ASSIGNMENT >>
In the listing below, find the line containing "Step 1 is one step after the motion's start" and the line containing "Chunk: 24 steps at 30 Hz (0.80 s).", then copy exactly everything from the first through the second, except the pictures.

THE DATA >>
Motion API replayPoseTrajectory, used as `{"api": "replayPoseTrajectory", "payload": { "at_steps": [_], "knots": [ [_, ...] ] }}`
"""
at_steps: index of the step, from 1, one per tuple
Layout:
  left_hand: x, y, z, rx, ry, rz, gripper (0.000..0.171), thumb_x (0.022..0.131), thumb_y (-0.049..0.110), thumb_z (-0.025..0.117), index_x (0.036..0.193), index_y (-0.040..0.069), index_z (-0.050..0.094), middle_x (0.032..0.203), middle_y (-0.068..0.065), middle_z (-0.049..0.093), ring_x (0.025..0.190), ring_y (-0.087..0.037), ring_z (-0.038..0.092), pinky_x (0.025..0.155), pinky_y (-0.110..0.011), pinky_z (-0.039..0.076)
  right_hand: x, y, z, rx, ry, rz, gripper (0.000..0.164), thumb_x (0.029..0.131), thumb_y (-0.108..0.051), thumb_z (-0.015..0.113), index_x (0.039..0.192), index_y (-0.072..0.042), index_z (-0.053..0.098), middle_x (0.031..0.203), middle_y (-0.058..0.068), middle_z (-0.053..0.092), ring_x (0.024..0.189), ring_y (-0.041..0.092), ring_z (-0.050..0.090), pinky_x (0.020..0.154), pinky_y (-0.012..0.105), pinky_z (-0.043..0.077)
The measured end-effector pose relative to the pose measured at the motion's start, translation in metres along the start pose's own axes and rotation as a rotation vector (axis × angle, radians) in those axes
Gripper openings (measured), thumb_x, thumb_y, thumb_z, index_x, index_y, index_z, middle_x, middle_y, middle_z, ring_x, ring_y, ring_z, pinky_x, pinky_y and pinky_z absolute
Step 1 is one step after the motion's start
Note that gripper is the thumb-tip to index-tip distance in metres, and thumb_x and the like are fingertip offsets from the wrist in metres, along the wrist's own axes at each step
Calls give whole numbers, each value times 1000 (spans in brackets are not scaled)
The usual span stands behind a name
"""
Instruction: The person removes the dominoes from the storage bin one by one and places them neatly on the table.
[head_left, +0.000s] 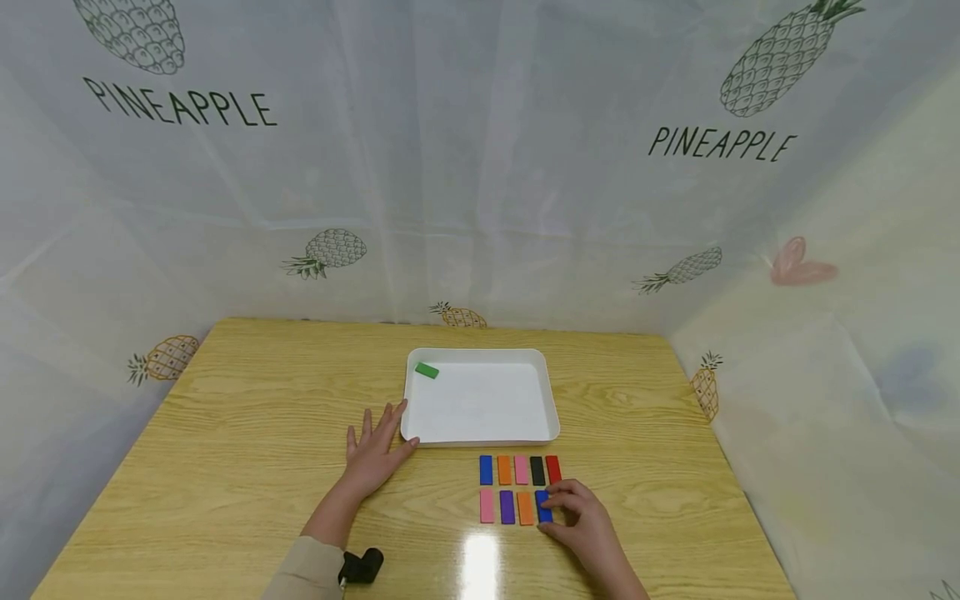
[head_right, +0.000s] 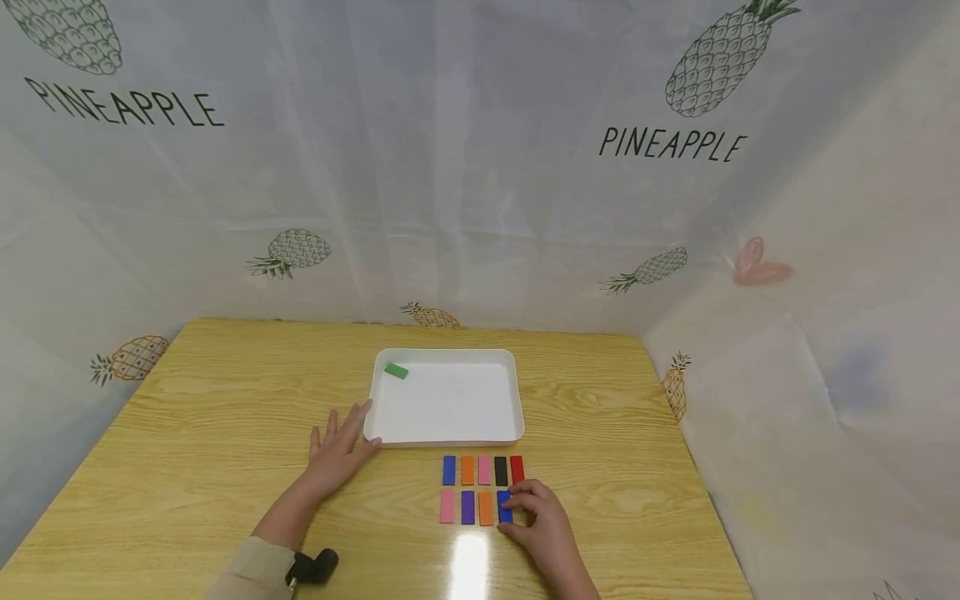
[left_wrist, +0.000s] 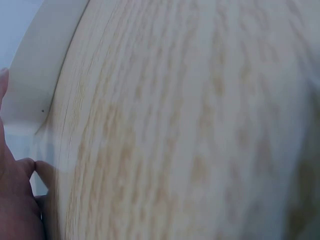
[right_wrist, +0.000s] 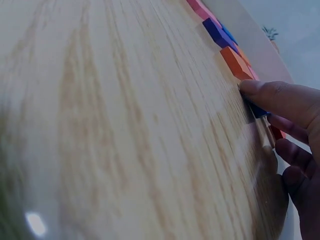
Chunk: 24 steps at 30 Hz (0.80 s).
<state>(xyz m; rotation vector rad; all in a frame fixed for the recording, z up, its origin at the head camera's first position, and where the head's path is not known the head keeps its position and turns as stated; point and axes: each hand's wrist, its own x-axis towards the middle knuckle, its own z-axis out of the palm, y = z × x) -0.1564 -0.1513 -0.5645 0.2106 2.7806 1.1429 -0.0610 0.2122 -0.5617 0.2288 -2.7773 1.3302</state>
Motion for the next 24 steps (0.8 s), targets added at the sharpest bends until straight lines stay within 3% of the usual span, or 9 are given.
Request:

RESULT OF THIS EXERCISE >>
Step 1 is one step after the motion's start
Note that gripper is the thumb-tip to index-tip distance in metres, and thumb_x and the like are fingertip offsets from the wrist in metres, along the wrist's own axes at each step
Calls give whole numbers, each value times 1000 (spans in brackets are not scaled)
The usual span stands behind a name
"""
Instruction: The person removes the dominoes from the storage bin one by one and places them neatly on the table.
[head_left, +0.000s] 
[head_right, +0.000s] 
[left_wrist, +0.000s] 
[right_wrist, +0.000s] 
Chunk: 24 steps at 30 Hz (0.80 s).

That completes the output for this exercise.